▶ _PROBLEM REQUIREMENTS_: Exact copies of all the lines below are needed, without the pictures.

▶ _DATA PROVIDED_:

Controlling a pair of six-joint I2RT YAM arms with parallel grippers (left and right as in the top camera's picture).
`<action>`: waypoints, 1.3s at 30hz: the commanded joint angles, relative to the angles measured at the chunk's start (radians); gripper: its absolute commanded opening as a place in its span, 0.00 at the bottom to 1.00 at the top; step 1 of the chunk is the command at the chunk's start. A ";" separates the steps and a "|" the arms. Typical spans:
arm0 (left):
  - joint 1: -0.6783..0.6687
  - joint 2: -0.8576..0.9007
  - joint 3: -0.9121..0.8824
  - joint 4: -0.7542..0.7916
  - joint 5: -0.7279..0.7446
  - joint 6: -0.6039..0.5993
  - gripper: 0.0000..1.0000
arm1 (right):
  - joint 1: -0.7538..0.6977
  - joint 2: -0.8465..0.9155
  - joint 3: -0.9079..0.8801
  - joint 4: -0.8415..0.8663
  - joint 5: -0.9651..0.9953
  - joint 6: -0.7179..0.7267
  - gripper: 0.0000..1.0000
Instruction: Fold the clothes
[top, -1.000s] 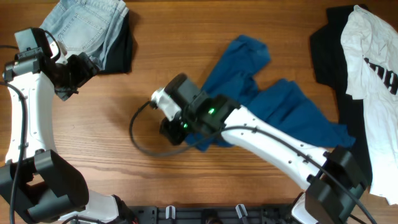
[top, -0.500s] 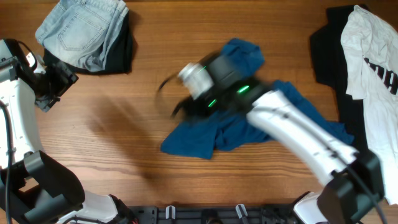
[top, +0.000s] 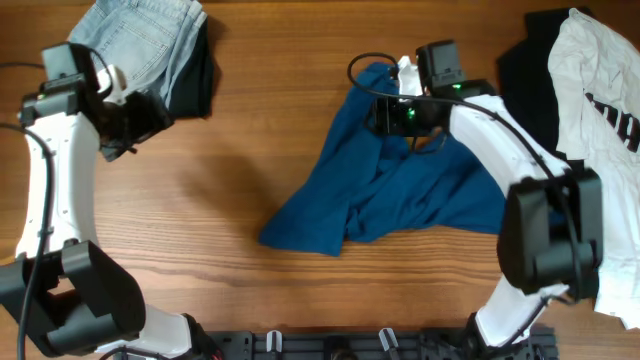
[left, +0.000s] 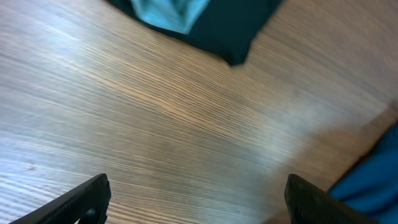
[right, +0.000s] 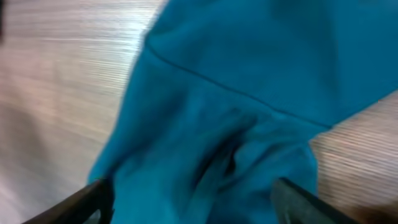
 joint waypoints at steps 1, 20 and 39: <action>-0.027 0.001 0.000 0.000 0.001 0.038 0.89 | 0.006 0.077 0.009 0.019 -0.040 0.022 0.67; 0.196 0.001 0.000 0.050 -0.010 0.037 0.88 | 0.367 -0.063 0.180 -0.018 -0.041 0.020 0.04; 0.288 -0.001 0.001 0.053 0.147 0.039 0.88 | 0.536 -0.154 0.179 -0.141 -0.022 0.008 0.71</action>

▶ _EXERCISE SOLUTION_:
Controlling a pair of six-joint I2RT YAM arms with parallel grippers (left and right as in the top camera's picture).
`<action>`: waypoints, 1.3s at 30hz: the commanded joint angles, relative to the angles measured at the chunk's start (radians); gripper: its absolute commanded opening as a place in its span, 0.00 at the bottom to 1.00 at the top; step 1 of the chunk is the command at the chunk's start. A ";" separates the steps and a "|" the arms. Typical spans:
arm0 (left):
  - joint 1: -0.6783..0.6687
  - joint 2: -0.8576..0.9007
  - joint 3: -0.9121..0.8824
  - joint 4: -0.7542..0.7916
  - joint 5: -0.7279..0.7446
  - joint 6: -0.6039..0.5993
  - gripper: 0.0000..1.0000
arm1 (right):
  - joint 1: -0.7538..0.6977
  - joint 2: -0.8465..0.9155
  - joint 3: -0.9079..0.8801
  - joint 4: -0.8415..0.8663
  - joint 5: -0.9651..0.9953
  - joint 6: -0.7179..0.7267
  - gripper: 0.0000..1.0000
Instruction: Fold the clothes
[top, -1.000s] 
[top, -0.500s] 
[top, +0.000s] 
[left, +0.000s] 
[right, +0.000s] 
 joint waypoints at steps 1, 20 and 39: <action>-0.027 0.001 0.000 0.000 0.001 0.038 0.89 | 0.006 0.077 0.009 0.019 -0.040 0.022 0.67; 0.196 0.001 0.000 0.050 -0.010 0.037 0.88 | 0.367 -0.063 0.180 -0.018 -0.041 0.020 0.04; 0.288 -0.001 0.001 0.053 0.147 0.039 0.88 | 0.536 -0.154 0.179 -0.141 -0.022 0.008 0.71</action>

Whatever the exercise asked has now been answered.